Isn't he the guy who always claims to have an unreleased card/CPU, promises to benchmark it and then it turns out it's all bs?
 
found at 3dcenter.de (posted from anarchX):

http://gathering.tweakers.net/forum/view_message/32310888

translated with google:

The Source wrote on Wednesday, July 22, 2009 @ 21:05:

Manhattan mobile:

Broadway XT DDR5 -> HD5870
Broadway Pro -> HD5850
Broadway LP -> HD5830
Madison Pro DDR5 -> HD5750
Madison DDR3 XT -> HD5730
Madison LP / Pro -> HD5650
Park XT -> HD5470
Park Pro -> HD5450
Park LP -> HD5430

____

Added some more info:

AMD cliamt Manhattan that better performance per watt and about 135 to 145% faster compared to the M9x series. 40nm, DX11 With Power Xpress, SG Switching, XGP support and pin to pin compatible with the M9x designs.
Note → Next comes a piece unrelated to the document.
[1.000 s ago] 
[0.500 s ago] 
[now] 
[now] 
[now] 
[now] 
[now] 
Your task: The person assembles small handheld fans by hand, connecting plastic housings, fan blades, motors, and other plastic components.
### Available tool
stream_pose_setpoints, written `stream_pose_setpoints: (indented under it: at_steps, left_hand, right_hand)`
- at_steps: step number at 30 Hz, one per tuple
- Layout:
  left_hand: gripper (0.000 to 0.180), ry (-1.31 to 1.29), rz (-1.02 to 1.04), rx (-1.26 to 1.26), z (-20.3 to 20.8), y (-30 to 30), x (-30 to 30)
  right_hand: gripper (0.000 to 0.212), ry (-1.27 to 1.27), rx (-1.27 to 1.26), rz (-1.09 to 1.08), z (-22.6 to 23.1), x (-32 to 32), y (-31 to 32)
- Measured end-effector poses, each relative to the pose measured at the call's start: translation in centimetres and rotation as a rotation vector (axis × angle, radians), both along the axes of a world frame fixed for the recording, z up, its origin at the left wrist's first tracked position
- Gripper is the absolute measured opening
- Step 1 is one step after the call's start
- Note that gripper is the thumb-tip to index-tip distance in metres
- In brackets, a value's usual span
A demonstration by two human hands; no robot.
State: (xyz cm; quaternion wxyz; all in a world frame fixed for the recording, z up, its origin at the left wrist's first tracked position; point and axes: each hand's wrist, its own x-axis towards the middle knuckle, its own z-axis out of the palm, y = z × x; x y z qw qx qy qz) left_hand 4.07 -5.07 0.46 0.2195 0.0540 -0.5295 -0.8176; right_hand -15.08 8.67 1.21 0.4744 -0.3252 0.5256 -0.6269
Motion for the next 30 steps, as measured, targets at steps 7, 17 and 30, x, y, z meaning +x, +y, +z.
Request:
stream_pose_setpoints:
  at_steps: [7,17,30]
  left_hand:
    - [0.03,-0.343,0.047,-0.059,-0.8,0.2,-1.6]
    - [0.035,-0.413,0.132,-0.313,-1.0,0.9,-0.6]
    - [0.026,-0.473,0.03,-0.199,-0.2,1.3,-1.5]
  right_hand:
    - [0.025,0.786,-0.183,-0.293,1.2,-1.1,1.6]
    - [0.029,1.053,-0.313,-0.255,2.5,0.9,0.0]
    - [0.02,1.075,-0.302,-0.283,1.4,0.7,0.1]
Broadway -> Ramp E / Aug, Oct MP
Madison -> Ramp E / Aug, Nov MP
Park -> Ramp E / Nov, Nov MP

Now we hope that 40nm can deliver what we expect

Broadway XT -> HD5870
GDDR5
45W-60W
M2

Broadway Pro -> HD5850
GDDR5
30W-40W
M2

Broadway LP -> HD5830
(G) DDR3
29W
128bit
M2

Madison Pro (or XT .. not sure) -> HD5750
GDDR5
20-30W
M2

Madison XT (or Pro .... not sure) -> HD5730
(G) DDR3/GDDR5
20-25W
M2

Madison LP / Pro -> HD5650
(G) DDR3
15-20W
128-bit
M2

Park XT -> HD5470
GDDR5
12-15W
S3/M2

Park Pro -> HD5450
(G) DDR3
10-12W
S3/M2

Park LP -> HD5430
(G) DDR3
<8W
S3
 
Wait, notebook parts in the spotlight that fast?


Unless they're trying to blow the 40nm nVidias away by countering paper with (thicker) paper. :LOL:
 
Now not only rumors of a full top to bottom Dx11 launch by AMD, but also a full top to bottom launch of Dx11 Mobile GPUs?

Yeah, this is starting to make me wonder if someone's been partaking of the crack pipe a little too much.